Cleaning stuff up...
Dropping functions from the discourse_functions schema...
Removing tmp '/var/www/discourse/tmp/restores/default/2021-04-23-235404' directory...
Marking restore as finished...
Notifying 'system' of the end of the restore...
Finished!
[FAILED]
What’s odd is during the restore, the site seemed to be getting back to normal, with old content showing up. The the failure happened and now nothing shows up, accounts are gone, etc.
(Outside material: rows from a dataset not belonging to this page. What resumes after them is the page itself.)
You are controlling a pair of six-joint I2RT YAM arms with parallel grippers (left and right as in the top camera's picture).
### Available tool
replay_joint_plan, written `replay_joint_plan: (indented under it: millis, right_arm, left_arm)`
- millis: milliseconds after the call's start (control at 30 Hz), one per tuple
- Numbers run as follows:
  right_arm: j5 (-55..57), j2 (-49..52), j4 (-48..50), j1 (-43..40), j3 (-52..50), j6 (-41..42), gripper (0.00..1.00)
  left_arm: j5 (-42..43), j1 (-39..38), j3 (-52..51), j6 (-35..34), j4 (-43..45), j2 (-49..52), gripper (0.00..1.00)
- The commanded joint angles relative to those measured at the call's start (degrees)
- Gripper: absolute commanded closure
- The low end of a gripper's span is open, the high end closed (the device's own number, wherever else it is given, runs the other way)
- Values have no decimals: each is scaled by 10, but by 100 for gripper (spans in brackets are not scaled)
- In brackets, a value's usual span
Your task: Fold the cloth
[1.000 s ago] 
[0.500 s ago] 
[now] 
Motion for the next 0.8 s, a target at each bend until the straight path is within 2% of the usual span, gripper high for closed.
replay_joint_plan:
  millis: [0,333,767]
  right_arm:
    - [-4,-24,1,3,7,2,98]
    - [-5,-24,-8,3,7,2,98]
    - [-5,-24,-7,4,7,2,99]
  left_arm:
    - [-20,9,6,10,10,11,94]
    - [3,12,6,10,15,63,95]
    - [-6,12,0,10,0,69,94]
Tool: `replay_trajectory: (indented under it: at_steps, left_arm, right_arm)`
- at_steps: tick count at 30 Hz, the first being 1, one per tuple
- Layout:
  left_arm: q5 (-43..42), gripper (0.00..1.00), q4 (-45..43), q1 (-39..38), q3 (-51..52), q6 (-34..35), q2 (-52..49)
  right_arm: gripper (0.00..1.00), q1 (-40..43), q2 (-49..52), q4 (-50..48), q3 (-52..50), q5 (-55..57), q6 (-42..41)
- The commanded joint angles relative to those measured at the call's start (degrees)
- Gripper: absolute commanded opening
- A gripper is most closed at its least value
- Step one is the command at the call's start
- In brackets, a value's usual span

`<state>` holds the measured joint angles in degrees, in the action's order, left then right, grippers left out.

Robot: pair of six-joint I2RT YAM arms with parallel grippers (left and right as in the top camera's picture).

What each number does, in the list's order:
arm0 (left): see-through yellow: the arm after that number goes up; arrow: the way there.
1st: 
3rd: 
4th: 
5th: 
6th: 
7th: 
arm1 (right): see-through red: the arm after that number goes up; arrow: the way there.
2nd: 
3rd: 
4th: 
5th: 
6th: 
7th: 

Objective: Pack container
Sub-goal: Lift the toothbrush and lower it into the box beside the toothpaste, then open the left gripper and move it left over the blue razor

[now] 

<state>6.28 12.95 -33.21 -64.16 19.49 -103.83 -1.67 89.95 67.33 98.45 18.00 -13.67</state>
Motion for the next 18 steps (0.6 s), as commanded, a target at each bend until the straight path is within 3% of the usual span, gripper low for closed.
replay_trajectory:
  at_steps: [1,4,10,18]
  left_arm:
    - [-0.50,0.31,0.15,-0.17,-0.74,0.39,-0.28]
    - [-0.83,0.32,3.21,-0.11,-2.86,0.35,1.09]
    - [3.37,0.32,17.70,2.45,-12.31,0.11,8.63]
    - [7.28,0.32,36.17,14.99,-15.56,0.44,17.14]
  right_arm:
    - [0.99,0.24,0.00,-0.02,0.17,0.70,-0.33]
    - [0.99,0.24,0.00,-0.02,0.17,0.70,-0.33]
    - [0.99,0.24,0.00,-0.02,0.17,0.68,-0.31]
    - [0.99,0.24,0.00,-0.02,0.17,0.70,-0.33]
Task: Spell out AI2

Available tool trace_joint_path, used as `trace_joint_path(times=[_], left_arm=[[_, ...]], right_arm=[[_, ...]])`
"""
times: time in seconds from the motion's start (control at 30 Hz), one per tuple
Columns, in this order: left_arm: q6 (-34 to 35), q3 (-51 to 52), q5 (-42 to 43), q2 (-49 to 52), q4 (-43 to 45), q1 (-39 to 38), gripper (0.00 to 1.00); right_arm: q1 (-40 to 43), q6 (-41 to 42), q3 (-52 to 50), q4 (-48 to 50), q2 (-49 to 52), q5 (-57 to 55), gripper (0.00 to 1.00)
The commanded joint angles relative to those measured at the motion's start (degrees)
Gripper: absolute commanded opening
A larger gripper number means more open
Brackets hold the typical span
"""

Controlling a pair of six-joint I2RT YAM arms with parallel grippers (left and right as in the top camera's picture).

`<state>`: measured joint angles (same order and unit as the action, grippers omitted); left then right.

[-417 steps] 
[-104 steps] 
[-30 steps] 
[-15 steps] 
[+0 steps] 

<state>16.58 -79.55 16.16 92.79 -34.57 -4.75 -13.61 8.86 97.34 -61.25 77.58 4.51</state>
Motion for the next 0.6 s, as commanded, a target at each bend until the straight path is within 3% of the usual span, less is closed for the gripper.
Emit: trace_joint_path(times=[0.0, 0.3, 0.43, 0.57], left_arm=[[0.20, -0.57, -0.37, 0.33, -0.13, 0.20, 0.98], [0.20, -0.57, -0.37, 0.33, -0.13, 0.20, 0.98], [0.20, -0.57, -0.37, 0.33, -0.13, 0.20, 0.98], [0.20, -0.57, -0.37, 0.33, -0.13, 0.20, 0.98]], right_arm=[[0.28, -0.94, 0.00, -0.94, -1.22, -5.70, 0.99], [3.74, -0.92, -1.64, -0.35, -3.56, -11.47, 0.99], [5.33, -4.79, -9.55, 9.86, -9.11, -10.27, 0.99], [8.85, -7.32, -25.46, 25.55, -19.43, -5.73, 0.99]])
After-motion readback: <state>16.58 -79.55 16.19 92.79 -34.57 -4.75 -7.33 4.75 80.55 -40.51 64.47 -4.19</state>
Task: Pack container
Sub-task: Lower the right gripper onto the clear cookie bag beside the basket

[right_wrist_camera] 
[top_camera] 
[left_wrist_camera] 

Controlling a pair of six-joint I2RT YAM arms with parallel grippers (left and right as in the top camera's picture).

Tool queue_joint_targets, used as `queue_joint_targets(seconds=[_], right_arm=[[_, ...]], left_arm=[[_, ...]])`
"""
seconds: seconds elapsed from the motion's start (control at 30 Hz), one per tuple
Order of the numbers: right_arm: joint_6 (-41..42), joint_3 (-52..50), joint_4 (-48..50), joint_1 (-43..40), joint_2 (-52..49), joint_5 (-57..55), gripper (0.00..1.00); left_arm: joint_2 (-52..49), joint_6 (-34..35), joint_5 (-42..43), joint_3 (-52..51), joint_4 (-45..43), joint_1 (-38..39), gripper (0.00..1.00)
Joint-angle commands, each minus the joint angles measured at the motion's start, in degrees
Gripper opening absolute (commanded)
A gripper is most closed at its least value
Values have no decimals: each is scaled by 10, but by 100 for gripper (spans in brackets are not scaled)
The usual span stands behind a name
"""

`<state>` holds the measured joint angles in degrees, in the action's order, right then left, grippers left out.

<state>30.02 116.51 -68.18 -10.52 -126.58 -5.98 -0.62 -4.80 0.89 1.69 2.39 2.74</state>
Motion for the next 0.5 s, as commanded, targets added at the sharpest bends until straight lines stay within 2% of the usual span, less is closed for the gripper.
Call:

I could really use any guidance or suggestions. here. We have daily backups going back a week (futher in glacier if need be). We deleted an unused Category a few days ago, could that be the cause of problems? I will try an older back up to see, but any pointers to an iron-clad restore process would be welcome.